- **Activity**
Report every line below that carries the word "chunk".

- **Supplied information**

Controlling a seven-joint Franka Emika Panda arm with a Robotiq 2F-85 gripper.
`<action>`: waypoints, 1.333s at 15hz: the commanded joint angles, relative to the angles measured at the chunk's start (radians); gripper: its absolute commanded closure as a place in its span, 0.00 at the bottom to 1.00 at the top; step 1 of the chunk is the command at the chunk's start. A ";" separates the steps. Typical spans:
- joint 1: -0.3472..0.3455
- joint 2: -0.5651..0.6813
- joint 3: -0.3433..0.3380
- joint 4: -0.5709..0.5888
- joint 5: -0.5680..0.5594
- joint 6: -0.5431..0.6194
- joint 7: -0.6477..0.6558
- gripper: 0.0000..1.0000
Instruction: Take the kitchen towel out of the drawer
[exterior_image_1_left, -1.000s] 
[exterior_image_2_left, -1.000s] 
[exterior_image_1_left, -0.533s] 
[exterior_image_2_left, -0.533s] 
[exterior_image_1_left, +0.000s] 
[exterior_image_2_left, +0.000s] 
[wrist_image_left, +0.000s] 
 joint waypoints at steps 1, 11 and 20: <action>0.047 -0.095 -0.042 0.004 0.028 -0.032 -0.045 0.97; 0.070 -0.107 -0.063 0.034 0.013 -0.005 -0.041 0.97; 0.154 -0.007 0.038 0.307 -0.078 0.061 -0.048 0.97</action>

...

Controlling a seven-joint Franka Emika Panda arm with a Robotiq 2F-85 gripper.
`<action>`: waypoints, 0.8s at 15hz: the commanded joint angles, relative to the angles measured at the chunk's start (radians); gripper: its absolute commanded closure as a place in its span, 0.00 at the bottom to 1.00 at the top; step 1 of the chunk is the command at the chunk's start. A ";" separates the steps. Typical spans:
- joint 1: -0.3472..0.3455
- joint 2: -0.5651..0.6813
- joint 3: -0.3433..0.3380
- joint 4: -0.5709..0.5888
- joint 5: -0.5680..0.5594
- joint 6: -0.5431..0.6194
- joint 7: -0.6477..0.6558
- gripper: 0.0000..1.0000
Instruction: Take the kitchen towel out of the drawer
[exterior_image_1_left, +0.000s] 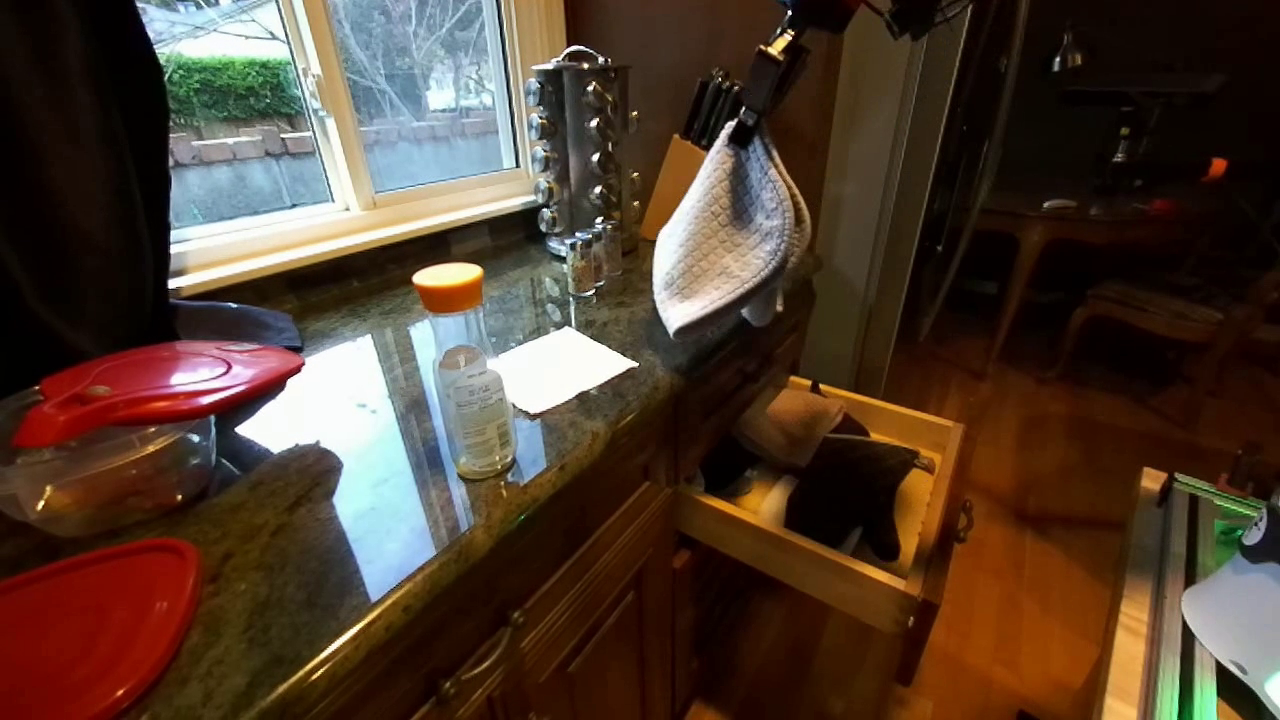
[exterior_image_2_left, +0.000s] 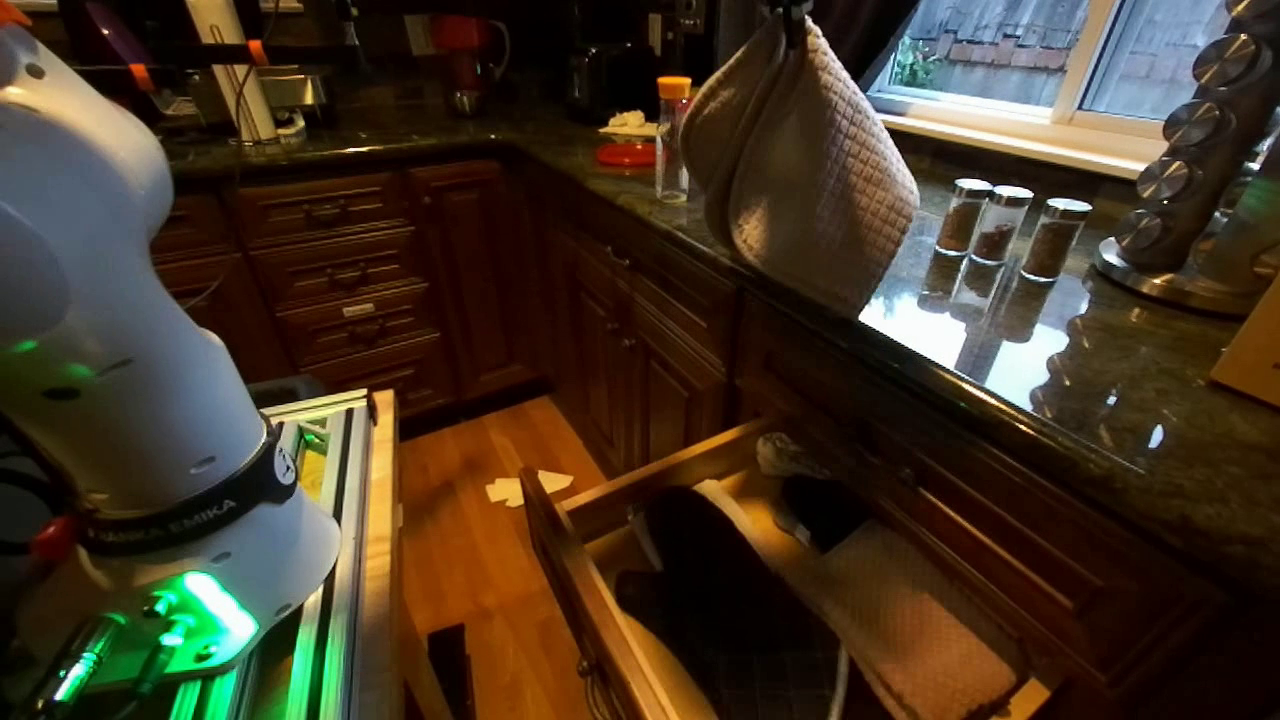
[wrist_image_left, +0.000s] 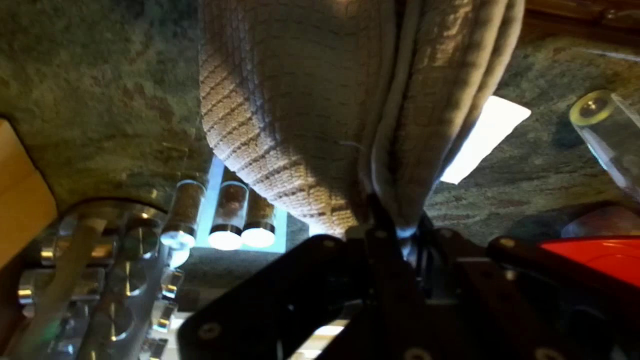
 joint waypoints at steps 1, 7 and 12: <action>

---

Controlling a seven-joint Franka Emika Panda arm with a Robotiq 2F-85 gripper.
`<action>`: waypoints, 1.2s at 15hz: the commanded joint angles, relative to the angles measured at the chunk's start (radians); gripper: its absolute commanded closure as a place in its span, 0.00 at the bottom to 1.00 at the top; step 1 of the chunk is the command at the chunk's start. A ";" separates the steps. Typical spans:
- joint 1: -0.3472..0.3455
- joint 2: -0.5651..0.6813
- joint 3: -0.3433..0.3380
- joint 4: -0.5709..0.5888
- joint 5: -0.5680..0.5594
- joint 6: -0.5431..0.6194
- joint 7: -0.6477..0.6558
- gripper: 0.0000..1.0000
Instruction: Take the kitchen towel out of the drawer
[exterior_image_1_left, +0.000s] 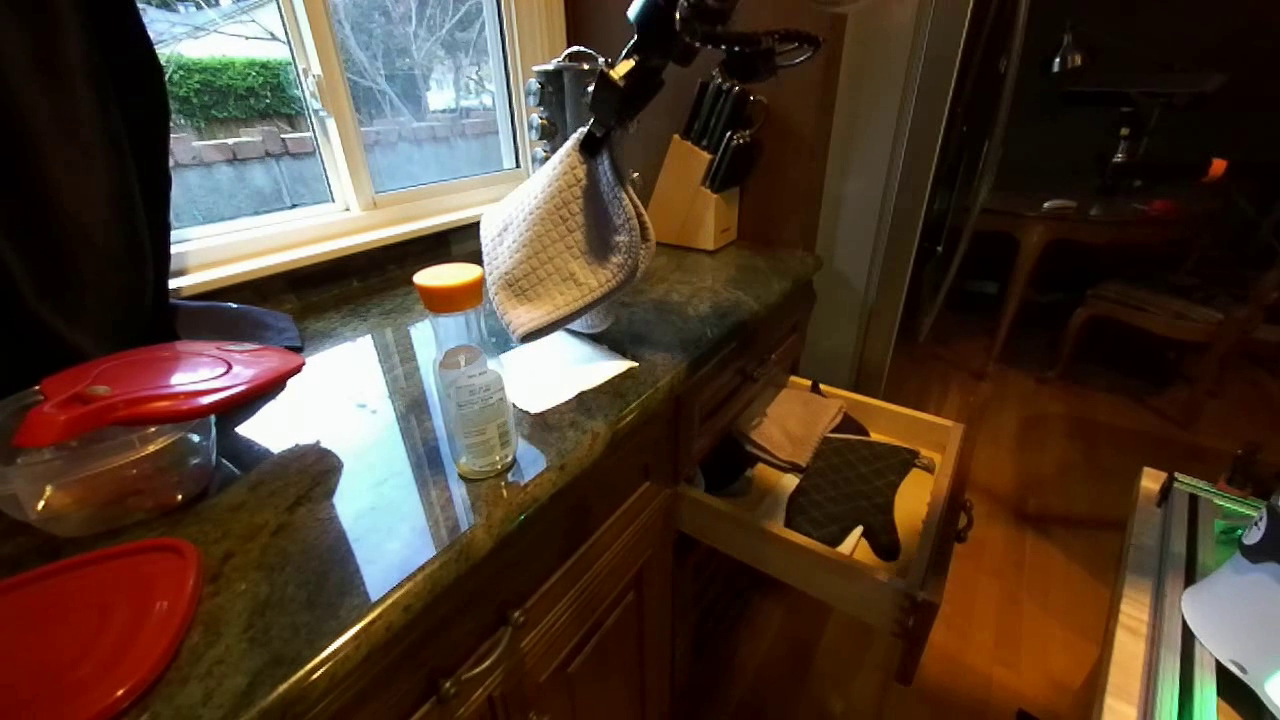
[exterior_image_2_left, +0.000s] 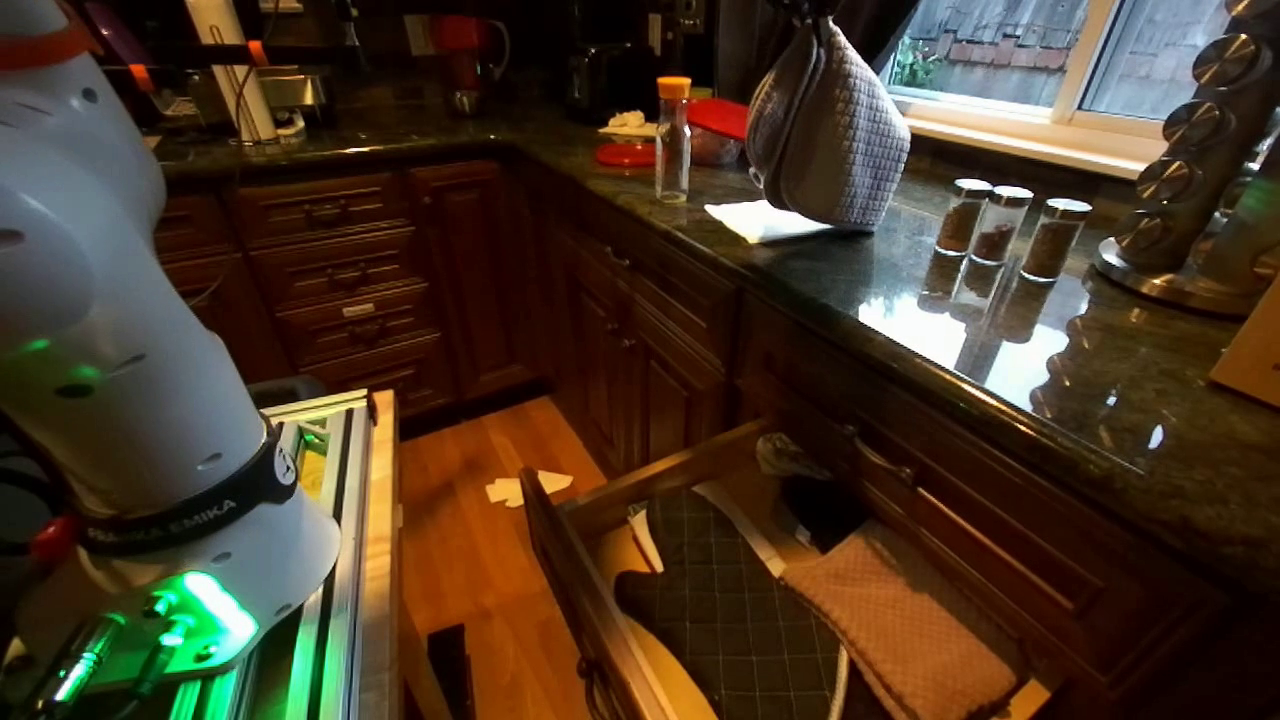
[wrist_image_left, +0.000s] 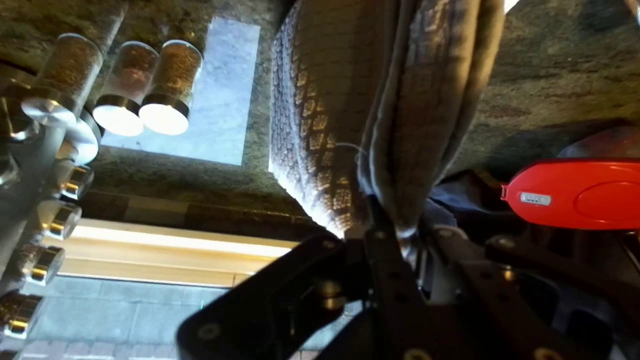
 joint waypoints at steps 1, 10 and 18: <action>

- **Answer section**
`<action>`: waypoints, 1.333s at 15hz: the commanded joint angles, relative to the angles measured at the chunk's start (radians); gripper: its absolute commanded closure as a place in its span, 0.00 at the bottom to 1.00 at the top; step 1 of the chunk is the command at the chunk's start. A ";" separates the steps. Typical spans:
`<action>`: waypoints, 0.8s at 15hz: the commanded joint angles, relative to the angles measured at the chunk's start (radians); gripper: its absolute commanded closure as a place in its span, 0.00 at the bottom to 1.00 at the top; step 1 of the chunk is the command at the chunk's start. A ";" separates the steps. Typical spans:
`<action>`: waypoints, 1.2s at 15hz: the commanded joint angles, relative to the angles measured at the chunk's start (radians); gripper: its absolute commanded closure as a place in its span, 0.00 at the bottom to 1.00 at the top; step 1 of the chunk is the command at the chunk's start. A ";" separates the steps. Typical spans:

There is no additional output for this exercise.